WORK TO COMPLETE: Start at the line that contains "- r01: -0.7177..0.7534". Repeat it and each line after it, exactly, up to and including the final line of the data.

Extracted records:
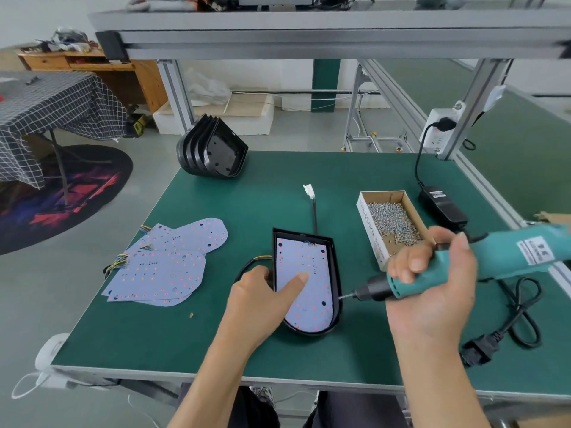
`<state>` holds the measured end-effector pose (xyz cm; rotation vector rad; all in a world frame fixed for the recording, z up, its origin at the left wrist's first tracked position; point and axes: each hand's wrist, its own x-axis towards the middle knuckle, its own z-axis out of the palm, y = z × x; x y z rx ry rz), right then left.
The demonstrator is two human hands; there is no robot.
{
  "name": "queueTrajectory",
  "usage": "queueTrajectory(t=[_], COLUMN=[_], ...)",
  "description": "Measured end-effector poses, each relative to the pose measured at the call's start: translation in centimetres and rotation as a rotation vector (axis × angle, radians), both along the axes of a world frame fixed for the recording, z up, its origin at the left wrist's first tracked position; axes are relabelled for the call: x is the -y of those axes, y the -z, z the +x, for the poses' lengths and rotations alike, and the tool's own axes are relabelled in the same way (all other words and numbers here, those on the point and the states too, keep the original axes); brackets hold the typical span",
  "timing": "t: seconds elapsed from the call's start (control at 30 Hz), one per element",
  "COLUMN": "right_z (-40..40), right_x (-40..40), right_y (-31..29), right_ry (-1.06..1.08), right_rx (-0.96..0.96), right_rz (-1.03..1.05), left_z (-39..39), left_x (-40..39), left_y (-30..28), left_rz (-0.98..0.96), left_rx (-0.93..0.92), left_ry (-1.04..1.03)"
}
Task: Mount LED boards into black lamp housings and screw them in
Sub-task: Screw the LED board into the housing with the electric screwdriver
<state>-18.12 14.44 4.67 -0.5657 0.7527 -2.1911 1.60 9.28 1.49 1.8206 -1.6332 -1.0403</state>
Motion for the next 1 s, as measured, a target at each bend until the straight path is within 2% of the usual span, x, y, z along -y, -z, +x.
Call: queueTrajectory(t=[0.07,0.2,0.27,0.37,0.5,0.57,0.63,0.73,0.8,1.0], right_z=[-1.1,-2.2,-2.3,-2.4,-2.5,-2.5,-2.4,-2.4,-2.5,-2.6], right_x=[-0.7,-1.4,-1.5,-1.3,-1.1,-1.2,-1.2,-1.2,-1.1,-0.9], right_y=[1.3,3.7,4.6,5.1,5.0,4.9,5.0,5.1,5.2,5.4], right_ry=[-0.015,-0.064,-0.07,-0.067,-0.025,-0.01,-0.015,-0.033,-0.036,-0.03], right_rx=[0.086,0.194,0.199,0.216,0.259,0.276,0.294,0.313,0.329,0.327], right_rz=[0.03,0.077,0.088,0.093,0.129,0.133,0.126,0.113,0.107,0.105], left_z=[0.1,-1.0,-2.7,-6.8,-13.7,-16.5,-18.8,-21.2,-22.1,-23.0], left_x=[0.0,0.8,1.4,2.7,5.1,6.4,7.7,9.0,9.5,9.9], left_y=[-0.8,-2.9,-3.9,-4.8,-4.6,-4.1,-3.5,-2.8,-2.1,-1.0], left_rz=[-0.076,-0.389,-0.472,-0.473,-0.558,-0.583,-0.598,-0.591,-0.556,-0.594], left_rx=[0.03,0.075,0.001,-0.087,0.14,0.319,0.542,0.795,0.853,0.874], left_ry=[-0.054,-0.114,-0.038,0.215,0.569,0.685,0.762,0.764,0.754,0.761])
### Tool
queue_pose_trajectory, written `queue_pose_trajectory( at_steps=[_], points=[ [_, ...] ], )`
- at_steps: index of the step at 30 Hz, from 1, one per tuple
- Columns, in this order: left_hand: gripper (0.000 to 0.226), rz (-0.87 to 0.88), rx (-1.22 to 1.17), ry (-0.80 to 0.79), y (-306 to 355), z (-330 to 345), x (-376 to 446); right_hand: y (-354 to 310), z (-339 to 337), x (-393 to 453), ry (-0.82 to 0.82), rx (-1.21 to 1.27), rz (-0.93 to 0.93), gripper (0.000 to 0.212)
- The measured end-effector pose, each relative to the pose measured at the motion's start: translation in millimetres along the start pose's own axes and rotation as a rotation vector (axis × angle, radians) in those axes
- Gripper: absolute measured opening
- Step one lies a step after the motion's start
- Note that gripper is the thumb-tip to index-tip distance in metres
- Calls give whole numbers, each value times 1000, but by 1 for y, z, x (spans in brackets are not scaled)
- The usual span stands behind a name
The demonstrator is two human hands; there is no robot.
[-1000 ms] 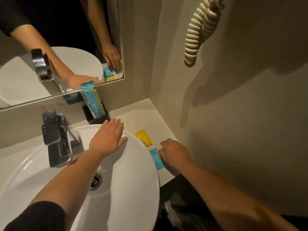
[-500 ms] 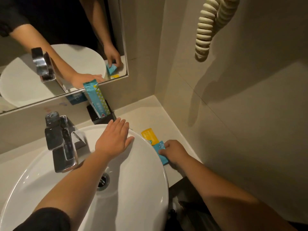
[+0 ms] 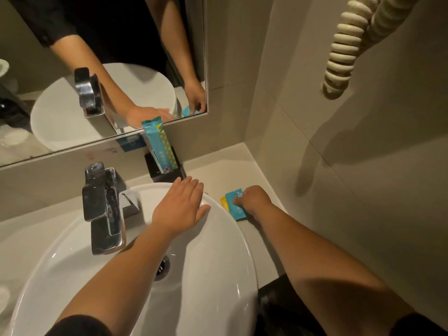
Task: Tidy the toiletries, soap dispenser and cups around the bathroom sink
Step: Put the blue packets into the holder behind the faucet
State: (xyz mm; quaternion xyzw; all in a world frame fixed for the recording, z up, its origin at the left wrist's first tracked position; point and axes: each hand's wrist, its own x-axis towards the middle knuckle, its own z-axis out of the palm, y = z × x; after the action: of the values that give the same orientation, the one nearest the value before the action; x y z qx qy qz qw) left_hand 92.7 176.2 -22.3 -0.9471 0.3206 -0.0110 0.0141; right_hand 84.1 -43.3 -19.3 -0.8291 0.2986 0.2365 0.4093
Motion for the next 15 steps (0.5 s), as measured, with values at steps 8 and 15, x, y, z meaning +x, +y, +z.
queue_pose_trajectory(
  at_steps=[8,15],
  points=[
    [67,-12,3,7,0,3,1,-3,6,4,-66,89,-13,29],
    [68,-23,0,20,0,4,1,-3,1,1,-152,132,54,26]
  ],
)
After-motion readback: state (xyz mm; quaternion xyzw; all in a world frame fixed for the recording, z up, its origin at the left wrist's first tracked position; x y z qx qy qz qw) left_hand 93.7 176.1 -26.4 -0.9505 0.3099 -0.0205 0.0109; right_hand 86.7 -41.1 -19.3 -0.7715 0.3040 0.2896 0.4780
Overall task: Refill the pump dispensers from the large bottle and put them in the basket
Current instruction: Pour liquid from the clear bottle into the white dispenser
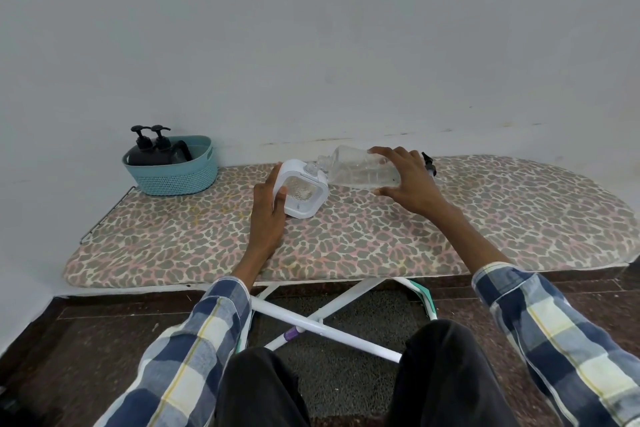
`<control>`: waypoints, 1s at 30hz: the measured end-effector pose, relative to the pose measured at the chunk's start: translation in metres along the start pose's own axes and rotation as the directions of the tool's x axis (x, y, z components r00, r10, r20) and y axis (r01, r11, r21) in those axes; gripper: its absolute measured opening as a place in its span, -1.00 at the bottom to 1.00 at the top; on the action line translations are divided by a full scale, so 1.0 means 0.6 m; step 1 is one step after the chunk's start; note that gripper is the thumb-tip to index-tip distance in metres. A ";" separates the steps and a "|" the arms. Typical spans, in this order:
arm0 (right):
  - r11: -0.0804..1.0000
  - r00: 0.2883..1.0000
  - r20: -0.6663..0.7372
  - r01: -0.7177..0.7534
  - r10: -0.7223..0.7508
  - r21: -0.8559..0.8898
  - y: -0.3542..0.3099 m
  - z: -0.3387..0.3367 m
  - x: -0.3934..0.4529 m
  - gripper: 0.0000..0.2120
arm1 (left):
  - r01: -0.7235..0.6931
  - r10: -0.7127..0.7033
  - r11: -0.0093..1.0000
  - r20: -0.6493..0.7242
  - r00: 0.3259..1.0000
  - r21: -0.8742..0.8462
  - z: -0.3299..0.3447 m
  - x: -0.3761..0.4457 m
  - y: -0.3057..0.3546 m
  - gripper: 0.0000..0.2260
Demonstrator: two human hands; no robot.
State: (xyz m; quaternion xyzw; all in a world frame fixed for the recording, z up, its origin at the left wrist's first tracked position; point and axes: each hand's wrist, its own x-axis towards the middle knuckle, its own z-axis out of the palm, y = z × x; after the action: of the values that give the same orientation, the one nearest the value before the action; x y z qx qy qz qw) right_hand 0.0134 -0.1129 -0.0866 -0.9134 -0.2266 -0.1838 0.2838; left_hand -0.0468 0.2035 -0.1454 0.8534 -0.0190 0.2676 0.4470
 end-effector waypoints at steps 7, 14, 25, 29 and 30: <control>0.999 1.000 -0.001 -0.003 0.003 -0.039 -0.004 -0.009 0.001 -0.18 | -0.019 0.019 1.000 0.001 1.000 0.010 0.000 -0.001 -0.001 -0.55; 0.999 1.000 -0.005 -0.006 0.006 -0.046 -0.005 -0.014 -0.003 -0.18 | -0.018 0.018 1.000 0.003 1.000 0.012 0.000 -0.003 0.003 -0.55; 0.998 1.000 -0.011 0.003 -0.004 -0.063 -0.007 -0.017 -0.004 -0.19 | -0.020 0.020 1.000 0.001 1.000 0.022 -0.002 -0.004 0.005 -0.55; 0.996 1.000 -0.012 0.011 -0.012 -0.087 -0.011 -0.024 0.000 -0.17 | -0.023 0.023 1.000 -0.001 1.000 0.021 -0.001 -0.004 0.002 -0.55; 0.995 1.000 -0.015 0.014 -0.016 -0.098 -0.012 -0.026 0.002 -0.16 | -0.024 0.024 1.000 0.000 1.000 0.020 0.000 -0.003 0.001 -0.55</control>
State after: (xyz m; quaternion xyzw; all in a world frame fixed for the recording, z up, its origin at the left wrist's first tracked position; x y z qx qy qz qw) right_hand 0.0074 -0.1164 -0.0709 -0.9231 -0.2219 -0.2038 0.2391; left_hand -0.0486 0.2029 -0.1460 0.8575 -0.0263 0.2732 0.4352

RESULT:
  - r01: -0.7177..0.7534
  - r10: -0.7223..0.7508
  - r21: -0.8559..0.8898
  - y: -0.3542..0.3099 m
  - z: -0.3387..0.3367 m
  - x: -0.3934..0.4529 m
  - gripper: 0.0000..0.2120
arm1 (left):
  - r01: -0.7235..0.6931
  - r10: -0.7127..0.7033
  - r11: -0.0093..1.0000
  - r20: -0.6493..0.7242
  - r00: 0.3259..1.0000
  - r21: -0.8742..0.8462
  - z: -0.3299..0.3447 m
  - x: -0.3761..0.4457 m
  - y: -0.3057..0.3546 m
  - gripper: 0.0000..0.2260
Demonstrator: two human hands; no robot.
State: (xyz m; quaternion xyzw; all in a world frame fixed for the recording, z up, its origin at the left wrist's first tracked position; point and axes: each hand's wrist, its own x-axis towards the middle knuckle, its own z-axis out of the palm, y = z × x; after the action: of the values that give the same orientation, the one nearest the value before the action; x y z qx qy qz qw) right_hand 0.0134 -0.1129 -0.0866 -0.9134 -0.2266 -0.1838 0.2838; left_hand -0.0468 0.2035 -0.1454 0.8534 -0.0190 0.2676 0.4470
 end-effector waypoints at steps 7, 14, 25, 29 and 30: <control>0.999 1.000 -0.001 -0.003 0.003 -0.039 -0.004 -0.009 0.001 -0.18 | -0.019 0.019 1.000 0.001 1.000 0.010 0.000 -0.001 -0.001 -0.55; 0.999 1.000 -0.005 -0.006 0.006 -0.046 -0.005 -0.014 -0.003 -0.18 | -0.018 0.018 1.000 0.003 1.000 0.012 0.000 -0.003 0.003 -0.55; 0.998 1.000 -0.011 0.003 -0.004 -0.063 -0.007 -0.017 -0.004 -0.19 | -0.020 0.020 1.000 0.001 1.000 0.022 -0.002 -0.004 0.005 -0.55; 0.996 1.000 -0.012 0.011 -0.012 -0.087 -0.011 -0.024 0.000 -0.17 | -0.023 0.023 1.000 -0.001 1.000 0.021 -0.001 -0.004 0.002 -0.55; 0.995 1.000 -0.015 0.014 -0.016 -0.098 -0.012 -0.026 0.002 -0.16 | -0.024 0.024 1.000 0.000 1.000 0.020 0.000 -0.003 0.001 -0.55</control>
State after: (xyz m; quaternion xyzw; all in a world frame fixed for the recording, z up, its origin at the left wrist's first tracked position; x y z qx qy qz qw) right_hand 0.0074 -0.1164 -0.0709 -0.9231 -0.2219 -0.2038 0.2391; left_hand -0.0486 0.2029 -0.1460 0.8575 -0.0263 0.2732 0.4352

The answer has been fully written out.